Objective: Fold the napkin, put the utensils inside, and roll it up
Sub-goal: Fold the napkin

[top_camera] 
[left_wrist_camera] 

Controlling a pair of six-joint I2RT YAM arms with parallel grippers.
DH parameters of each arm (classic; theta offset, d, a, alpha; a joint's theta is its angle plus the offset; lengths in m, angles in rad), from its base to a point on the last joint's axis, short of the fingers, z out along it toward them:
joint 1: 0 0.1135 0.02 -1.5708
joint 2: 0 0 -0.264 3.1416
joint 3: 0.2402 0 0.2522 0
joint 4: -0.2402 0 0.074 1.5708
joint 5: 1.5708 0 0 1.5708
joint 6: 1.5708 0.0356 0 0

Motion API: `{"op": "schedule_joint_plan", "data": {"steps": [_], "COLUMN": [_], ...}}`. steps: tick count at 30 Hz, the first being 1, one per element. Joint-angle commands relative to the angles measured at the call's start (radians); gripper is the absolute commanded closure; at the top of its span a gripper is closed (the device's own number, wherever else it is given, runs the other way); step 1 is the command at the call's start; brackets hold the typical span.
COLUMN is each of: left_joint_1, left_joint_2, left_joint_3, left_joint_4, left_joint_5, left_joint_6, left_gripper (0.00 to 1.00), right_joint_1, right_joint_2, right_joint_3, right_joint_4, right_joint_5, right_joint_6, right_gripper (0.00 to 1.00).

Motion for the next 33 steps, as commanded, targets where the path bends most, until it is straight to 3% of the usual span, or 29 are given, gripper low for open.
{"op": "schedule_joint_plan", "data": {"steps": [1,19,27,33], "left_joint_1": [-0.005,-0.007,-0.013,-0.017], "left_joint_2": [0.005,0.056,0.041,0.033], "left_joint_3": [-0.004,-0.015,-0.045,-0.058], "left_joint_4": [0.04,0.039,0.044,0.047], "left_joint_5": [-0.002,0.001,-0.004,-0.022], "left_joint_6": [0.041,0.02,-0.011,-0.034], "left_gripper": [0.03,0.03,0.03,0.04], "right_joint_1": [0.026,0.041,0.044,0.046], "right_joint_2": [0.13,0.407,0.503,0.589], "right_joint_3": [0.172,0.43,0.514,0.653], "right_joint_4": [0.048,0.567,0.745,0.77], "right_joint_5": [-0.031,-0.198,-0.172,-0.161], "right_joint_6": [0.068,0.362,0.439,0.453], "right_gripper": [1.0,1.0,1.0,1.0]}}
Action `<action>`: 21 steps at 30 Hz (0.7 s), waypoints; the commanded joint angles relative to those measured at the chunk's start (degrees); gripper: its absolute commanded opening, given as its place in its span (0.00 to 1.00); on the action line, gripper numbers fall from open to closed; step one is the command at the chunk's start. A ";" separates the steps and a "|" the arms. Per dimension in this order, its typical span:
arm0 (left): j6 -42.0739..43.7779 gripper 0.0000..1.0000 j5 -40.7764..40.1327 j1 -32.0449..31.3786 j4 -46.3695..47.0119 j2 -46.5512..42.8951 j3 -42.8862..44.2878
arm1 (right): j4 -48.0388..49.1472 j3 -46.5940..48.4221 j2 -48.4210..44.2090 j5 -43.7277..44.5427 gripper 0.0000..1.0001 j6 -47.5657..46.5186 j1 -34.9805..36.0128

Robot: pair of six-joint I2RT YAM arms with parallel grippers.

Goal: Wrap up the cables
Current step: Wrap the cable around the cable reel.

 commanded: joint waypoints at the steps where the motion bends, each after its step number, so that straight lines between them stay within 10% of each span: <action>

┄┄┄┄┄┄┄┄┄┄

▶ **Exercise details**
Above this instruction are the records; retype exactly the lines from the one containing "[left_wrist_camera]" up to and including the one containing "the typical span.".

▶ **Expected answer**
[left_wrist_camera] 

Controlling a pair of six-joint I2RT YAM arms with parallel grippers.
DH parameters of each arm (classic; theta offset, d, a, alpha; a joint's theta is its angle plus the offset; lengths in m, angles in rad), from its base to a point on the last joint's axis, short of the fingers, z out along it toward them:
joint 1: 0 0.1135 0.02 -1.5708
joint 2: 0 0 -0.264 3.1416
joint 3: 0.2402 0 0.2522 0
joint 4: -0.2402 0 0.074 1.5708
joint 5: 1.5708 0 0 1.5708
joint 6: 1.5708 0.0356 0 0

Motion API: `{"op": "schedule_joint_plan", "data": {"steps": [_], "COLUMN": [_], ...}}`. steps: tick count at 30 Hz, the first being 1, one per element. Joint-angle commands relative to the angles measured at the call's start (radians); gripper is the absolute commanded closure; at the top of its span a gripper is closed (the device's own number, wherever else it is given, runs the other way); step 1 is the command at the call's start; brackets hold the typical span.

Work on the exercise is now concluded.